::: EXTRACTED MATERIAL :::

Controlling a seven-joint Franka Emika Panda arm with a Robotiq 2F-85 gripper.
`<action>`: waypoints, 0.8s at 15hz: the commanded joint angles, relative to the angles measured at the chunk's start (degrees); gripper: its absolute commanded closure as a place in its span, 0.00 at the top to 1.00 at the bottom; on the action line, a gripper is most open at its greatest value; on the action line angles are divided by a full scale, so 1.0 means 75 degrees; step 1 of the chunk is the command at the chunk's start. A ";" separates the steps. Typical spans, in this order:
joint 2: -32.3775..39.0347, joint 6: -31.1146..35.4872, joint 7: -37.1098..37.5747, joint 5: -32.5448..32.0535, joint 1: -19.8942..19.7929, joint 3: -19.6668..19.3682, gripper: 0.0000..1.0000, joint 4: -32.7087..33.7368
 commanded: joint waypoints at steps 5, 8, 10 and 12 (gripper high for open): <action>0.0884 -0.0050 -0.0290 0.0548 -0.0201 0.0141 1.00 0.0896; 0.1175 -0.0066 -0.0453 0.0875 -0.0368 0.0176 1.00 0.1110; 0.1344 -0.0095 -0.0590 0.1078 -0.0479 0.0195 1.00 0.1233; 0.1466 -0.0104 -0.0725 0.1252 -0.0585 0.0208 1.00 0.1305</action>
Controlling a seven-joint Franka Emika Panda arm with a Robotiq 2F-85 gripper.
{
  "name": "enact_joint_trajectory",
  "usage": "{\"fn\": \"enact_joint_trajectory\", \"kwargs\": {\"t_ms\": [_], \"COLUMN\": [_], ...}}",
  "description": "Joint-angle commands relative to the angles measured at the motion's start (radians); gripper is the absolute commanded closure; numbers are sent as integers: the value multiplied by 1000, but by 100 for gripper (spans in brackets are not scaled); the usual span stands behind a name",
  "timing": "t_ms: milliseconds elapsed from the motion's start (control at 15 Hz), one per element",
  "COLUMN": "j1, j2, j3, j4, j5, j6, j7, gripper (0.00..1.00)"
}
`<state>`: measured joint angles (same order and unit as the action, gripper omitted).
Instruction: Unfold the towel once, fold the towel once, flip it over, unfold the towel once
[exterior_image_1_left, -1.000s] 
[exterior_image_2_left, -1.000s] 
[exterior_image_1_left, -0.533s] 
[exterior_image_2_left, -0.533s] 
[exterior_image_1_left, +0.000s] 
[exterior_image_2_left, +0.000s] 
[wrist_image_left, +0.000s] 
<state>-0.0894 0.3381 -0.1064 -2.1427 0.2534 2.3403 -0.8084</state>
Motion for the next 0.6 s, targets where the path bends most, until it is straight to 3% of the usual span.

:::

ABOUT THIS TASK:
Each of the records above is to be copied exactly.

EXPECTED ANSWER:
Controlling a seven-joint Franka Emika Panda arm with a Robotiq 2F-85 gripper.
`<action>`: waypoints, 0.8s at 15hz: the commanded joint angles, relative to the angles measured at the chunk's start (degrees); gripper: its absolute commanded closure as a place in its span, 0.00 at the top to 1.00 at the bottom; on the action line, a gripper is most open at its greatest value; on the action line angles are divided by a full scale, so 1.0 means 75 degrees; step 1 of the chunk is the command at the chunk's start. A ";" separates the steps. Typical spans, in this order:
joint 2: -32.3775..39.0347, joint 6: -31.1146..35.4872, joint 7: -37.1098..37.5747, joint 5: -32.5448..32.0535, joint 1: -19.8942..19.7929, joint 3: -19.6668..19.3682, gripper: 0.0000..1.0000, joint 4: -32.7087..33.7368
 commanded: joint waypoints at steps 5, 8, 10 and 12 (gripper high for open): <action>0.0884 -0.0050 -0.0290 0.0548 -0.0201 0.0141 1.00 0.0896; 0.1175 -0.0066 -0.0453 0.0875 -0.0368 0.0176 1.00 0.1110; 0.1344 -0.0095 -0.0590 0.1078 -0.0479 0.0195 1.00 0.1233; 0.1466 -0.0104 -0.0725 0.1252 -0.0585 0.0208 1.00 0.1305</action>
Controlling a seven-joint Franka Emika Panda arm with a Robotiq 2F-85 gripper.
{
  "name": "enact_joint_trajectory",
  "usage": "{\"fn\": \"enact_joint_trajectory\", \"kwargs\": {\"t_ms\": [_], \"COLUMN\": [_], ...}}",
  "description": "Joint-angle commands relative to the angles measured at the motion's start (radians); gripper is the absolute commanded closure; numbers are sent as integers: the value multiplied by 1000, but by 100 for gripper (spans in brackets are not scaled); the usual span stands behind a name",
  "timing": "t_ms: milliseconds elapsed from the motion's start (control at 15 Hz), one per element",
  "COLUMN": "j1, j2, j3, j4, j5, j6, j7, gripper (0.00..1.00)"
}
`<state>`: measured joint angles (same order and unit as the action, gripper omitted).
Instruction: Unfold the towel once, fold the towel once, flip it over, unfold the towel once
[exterior_image_1_left, -1.000s] 
[exterior_image_2_left, -1.000s] 
[exterior_image_1_left, -0.533s] 
[exterior_image_2_left, -0.533s] 
[exterior_image_1_left, +0.000s] 
[exterior_image_2_left, +0.000s] 
[wrist_image_left, +0.000s] 
<state>-0.0894 0.3381 -0.1064 -2.1427 0.2534 2.3403 -0.8084</state>
Motion for the next 0.6 s, targets where the path bends most, until it is straight to 3% of the usual span.

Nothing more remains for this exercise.